Cancers (Basel). 2024 May 15;16(10):1886. doi: 10.3390/cancers16101886.
A challenge with studying cancer transcriptomes is in distilling the wealth of information down into manageable portions of information. In this resource, we develop an approach that creates and assembles cancer type-specific gene expression modules into flexible barcodes, allowing for adaptation to a wide variety of uses. Specifically, we propose that modules derived organically from high-quality gold standards such as The Cancer Genome Atlas (TCGA) can accurately capture and describe functionally related genes that are relevant to specific cancer types. We show that such modules can: (1) uncover novel gene relationships and nominate new functional memberships, (2) improve and speed up analysis of smaller or lower-resolution datasets, (3) re-create and expand known cancer subtyping schemes, (4) act as a "decoder" to bridge seemingly disparate established gene signatures, and (5) efficiently apply single-cell RNA sequencing information to other datasets. Moreover, such modules can be used in conjunction with native spreadsheet program commands to create a powerful and rapid approach to hypothesis generation and testing that is readily accessible to non-bioinformaticians. Finally, we provide tools for users to create and interpret their own modules. Overall, the flexible modular nature of the proposed barcoding provides a user-friendly approach to rapidly decoding transcriptome-wide data for research or, potentially, clinical uses.

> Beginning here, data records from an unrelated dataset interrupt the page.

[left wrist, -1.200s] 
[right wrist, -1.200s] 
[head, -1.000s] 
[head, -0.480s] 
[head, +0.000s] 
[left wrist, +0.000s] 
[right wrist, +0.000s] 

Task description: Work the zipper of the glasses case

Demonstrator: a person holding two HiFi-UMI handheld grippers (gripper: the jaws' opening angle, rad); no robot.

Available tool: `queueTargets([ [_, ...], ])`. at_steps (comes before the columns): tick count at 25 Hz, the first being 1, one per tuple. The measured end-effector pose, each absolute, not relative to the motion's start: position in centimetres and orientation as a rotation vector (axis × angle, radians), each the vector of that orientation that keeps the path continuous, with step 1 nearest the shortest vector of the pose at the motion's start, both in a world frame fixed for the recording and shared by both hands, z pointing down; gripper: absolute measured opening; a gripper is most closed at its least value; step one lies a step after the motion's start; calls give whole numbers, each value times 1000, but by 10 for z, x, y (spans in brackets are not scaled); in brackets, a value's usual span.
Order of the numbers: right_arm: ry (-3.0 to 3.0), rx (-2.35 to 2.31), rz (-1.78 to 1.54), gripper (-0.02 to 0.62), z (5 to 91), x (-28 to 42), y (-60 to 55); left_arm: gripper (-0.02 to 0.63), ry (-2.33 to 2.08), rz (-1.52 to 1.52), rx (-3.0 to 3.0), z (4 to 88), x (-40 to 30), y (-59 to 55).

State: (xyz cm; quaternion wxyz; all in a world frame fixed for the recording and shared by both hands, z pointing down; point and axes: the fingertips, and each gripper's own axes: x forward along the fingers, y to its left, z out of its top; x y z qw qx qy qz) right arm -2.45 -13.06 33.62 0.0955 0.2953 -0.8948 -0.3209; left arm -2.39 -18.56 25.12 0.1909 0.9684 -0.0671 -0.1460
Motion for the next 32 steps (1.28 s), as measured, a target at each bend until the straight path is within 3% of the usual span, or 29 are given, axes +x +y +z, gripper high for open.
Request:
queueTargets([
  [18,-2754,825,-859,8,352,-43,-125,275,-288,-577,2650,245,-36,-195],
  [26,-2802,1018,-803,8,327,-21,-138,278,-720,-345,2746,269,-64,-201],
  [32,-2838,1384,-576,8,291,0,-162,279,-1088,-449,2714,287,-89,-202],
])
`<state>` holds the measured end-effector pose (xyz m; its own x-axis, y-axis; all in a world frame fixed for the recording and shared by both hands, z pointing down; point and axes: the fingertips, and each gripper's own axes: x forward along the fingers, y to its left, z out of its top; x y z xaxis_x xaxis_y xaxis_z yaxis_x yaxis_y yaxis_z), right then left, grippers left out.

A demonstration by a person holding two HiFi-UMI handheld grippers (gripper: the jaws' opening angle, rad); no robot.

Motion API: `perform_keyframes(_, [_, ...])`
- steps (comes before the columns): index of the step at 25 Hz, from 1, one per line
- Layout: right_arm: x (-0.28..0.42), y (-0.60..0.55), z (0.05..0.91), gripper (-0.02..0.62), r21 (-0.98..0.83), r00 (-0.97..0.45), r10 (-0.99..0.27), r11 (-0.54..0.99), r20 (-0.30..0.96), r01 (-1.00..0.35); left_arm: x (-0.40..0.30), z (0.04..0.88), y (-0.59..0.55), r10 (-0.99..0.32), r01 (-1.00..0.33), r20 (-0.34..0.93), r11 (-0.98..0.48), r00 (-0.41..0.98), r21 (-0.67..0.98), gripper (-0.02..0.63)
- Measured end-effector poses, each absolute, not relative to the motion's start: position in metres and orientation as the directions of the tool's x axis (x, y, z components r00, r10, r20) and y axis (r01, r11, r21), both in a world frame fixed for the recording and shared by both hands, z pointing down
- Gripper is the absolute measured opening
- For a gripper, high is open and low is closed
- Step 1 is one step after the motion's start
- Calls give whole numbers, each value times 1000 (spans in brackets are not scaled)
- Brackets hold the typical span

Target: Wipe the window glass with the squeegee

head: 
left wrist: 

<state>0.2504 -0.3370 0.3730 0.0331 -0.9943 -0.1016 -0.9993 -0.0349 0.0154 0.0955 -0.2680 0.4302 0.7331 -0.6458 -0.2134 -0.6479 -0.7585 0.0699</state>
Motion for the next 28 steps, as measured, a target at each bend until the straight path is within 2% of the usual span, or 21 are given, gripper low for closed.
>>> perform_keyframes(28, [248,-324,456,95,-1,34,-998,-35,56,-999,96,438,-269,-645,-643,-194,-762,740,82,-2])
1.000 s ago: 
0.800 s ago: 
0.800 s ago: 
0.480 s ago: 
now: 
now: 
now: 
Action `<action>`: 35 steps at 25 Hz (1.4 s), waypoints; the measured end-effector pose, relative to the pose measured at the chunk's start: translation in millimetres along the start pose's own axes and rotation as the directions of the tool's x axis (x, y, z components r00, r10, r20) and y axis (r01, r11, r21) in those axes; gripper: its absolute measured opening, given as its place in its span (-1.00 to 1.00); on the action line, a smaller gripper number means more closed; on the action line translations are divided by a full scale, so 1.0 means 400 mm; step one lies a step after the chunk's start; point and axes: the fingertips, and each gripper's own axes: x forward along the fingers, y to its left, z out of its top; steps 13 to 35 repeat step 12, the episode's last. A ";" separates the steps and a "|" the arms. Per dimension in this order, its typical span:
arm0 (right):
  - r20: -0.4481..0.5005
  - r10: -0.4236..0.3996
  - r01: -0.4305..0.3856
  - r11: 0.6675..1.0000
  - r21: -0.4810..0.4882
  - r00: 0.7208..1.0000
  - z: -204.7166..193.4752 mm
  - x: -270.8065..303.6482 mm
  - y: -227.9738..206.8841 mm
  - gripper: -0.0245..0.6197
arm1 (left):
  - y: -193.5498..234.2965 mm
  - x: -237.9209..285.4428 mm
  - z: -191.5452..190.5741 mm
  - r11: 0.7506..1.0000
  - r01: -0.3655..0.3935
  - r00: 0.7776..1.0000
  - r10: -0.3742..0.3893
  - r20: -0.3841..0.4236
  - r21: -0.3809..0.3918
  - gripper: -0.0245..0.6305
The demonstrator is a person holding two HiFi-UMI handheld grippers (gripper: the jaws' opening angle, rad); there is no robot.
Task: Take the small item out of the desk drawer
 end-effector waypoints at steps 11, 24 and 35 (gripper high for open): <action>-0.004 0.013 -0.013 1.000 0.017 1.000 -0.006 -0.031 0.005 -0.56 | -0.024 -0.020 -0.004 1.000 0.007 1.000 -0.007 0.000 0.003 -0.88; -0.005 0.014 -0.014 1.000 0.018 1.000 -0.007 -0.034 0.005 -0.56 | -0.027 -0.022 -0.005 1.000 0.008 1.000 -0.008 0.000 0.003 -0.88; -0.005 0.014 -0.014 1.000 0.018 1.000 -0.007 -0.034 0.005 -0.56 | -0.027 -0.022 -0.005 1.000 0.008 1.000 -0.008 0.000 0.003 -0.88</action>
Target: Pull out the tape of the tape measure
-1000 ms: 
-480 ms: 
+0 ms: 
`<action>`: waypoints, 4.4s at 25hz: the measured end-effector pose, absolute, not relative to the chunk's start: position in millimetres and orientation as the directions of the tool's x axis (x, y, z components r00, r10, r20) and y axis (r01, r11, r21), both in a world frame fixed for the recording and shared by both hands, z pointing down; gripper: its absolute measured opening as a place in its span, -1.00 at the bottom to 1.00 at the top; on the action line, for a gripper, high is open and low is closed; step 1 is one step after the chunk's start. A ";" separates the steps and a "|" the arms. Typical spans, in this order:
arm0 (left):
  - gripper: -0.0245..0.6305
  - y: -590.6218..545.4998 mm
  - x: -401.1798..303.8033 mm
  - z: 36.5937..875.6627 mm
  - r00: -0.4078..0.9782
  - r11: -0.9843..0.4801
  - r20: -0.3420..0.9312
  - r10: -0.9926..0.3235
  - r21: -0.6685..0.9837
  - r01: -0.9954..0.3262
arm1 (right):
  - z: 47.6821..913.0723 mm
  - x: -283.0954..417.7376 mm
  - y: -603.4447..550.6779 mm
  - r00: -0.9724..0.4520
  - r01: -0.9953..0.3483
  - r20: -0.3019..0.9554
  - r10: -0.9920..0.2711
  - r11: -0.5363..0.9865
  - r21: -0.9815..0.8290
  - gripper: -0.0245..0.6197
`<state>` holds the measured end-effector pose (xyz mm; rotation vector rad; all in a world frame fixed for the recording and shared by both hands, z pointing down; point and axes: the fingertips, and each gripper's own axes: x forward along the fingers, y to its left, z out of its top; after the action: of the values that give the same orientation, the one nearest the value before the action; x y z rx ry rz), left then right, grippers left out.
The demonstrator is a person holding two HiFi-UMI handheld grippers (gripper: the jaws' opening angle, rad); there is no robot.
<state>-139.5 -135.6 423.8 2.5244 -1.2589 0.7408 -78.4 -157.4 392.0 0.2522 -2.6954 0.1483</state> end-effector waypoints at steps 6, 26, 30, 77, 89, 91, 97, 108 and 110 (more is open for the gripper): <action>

研究癌症转录组面临的一个挑战是如何将丰富的信息提炼成易于管理的信息部分。在本资源中,我们开发了一种方法,将特定癌症类型的基因表达模块创建并组装成灵活的条形码,以适应各种用途。具体而言,我们提出从诸如癌症基因组图谱(TCGA)等高质量金标准中有机衍生的模块能够准确捕获和描述与特定癌症类型相关的功能相关基因。我们表明,这样的模块可以:(1)揭示新的基因关系并确定新的功能成员,(2)改进并加速对较小或分辨率较低的数据集的分析,(3)重新创建并扩展已知的癌症亚型分类方案,(4)充当“解码器”以桥接看似不同的已建立基因特征,以及(5)有效地将单细胞RNA测序信息应用于其他数据集。此外,此类模块可与原生电子表格程序命令结合使用,以创建一种强大且快速的假设生成和测试方法,非生物信息学家也易于使用。最后,我们为用户提供了创建和解释自己的模块的工具。总体而言,所提出的条形码的灵活模块化性质提供了一种用户友好的方法,可快速解码全转录组数据以用于研究或潜在的临床用途。